- EXERCISE INSTRUCTIONS -
Wherever a line in the material contains the word "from", copy that line.
*** DATASET SECTION ***
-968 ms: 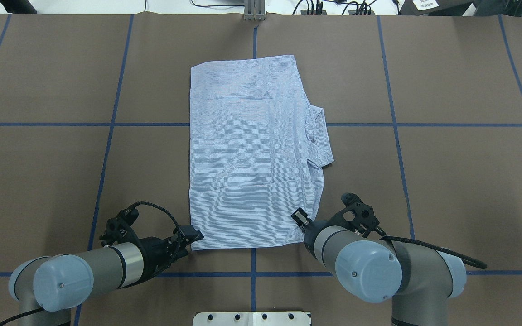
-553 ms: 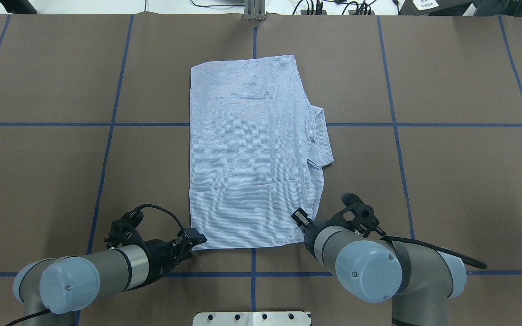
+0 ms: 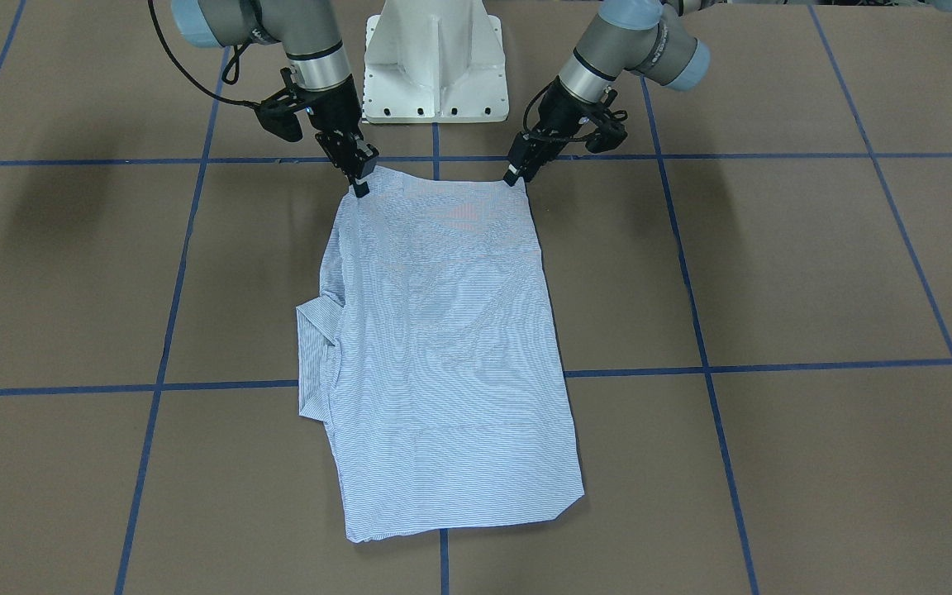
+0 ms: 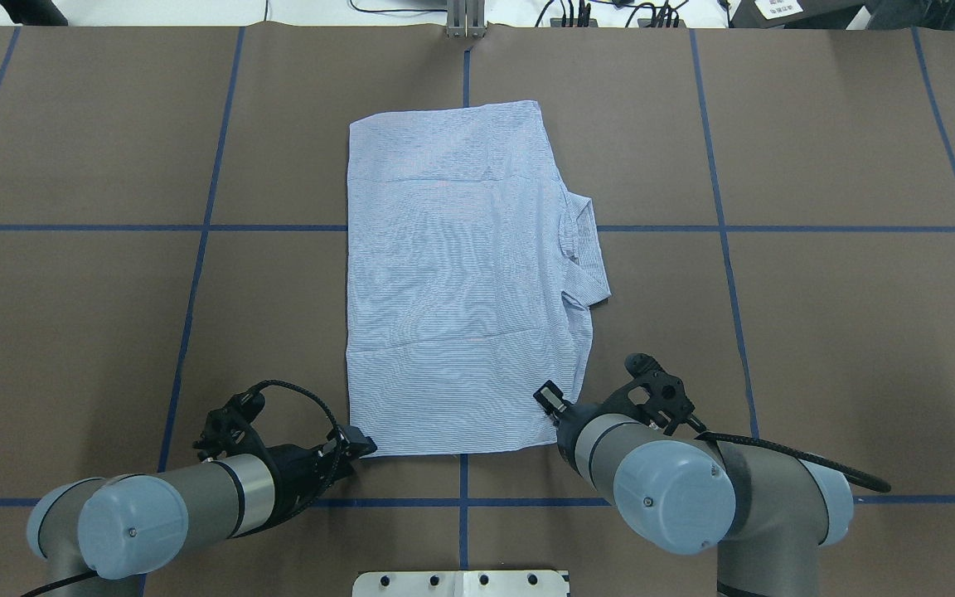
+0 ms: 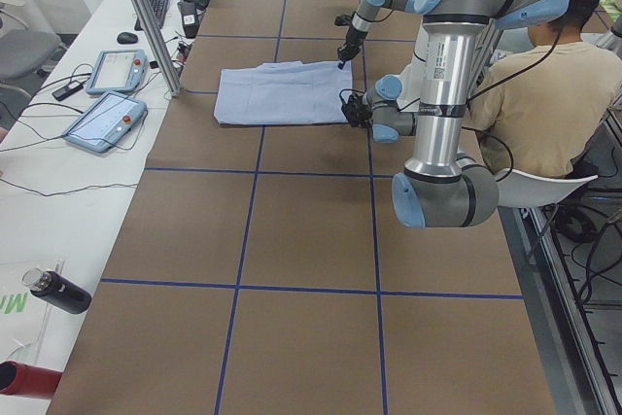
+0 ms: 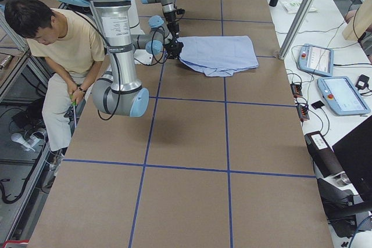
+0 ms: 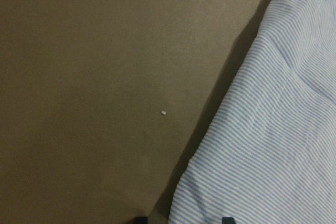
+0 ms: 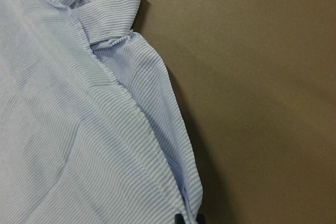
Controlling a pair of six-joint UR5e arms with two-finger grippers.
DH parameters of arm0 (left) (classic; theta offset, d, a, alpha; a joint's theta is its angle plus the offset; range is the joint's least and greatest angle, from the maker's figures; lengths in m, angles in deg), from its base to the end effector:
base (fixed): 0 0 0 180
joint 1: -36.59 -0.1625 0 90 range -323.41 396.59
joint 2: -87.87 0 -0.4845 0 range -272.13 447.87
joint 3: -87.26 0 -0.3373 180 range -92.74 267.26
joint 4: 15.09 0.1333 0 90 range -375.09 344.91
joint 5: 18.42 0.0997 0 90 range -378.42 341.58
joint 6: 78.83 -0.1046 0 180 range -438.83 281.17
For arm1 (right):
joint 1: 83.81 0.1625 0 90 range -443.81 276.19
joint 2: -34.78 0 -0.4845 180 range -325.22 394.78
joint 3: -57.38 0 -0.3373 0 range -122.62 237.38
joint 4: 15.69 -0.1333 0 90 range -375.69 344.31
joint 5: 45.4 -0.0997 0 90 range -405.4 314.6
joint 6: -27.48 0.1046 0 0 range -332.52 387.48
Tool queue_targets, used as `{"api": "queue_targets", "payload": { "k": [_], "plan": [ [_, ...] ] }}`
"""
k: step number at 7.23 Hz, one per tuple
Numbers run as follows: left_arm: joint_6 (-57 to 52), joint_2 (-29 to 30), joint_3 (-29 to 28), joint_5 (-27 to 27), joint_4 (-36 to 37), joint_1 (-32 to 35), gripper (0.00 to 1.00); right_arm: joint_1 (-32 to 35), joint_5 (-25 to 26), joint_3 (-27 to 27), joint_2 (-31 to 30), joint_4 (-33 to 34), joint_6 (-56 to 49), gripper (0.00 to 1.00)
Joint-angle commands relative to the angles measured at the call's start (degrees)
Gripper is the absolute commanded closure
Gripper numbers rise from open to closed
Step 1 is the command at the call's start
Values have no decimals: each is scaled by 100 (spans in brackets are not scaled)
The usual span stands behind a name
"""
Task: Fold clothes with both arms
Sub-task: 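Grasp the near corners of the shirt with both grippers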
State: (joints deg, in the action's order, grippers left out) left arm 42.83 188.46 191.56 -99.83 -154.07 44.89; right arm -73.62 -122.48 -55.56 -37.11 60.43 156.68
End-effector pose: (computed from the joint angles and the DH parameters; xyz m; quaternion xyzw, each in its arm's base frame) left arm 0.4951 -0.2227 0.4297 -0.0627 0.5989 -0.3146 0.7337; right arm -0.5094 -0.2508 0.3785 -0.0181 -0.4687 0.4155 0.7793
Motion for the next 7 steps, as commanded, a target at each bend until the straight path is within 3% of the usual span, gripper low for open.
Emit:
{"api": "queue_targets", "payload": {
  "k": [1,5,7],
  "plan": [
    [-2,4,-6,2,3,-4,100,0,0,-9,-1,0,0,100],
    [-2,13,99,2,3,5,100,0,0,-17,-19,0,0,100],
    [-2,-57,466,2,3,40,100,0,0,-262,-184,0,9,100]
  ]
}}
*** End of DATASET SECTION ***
- SOLUTION FOR THIS EXERCISE -
DH parameters of arm0 (left) (classic; theta offset, d, a, alpha; a joint's theta is its angle plus the offset; range is the joint's least and greatest angle, from the maker's figures; lengths in m, angles in deg), from its base to the end effector:
Gripper numbers rise from open to closed
End-effector pose: (computed from the joint angles and the DH parameters; xyz m; quaternion xyzw, each in its arm's base frame) left arm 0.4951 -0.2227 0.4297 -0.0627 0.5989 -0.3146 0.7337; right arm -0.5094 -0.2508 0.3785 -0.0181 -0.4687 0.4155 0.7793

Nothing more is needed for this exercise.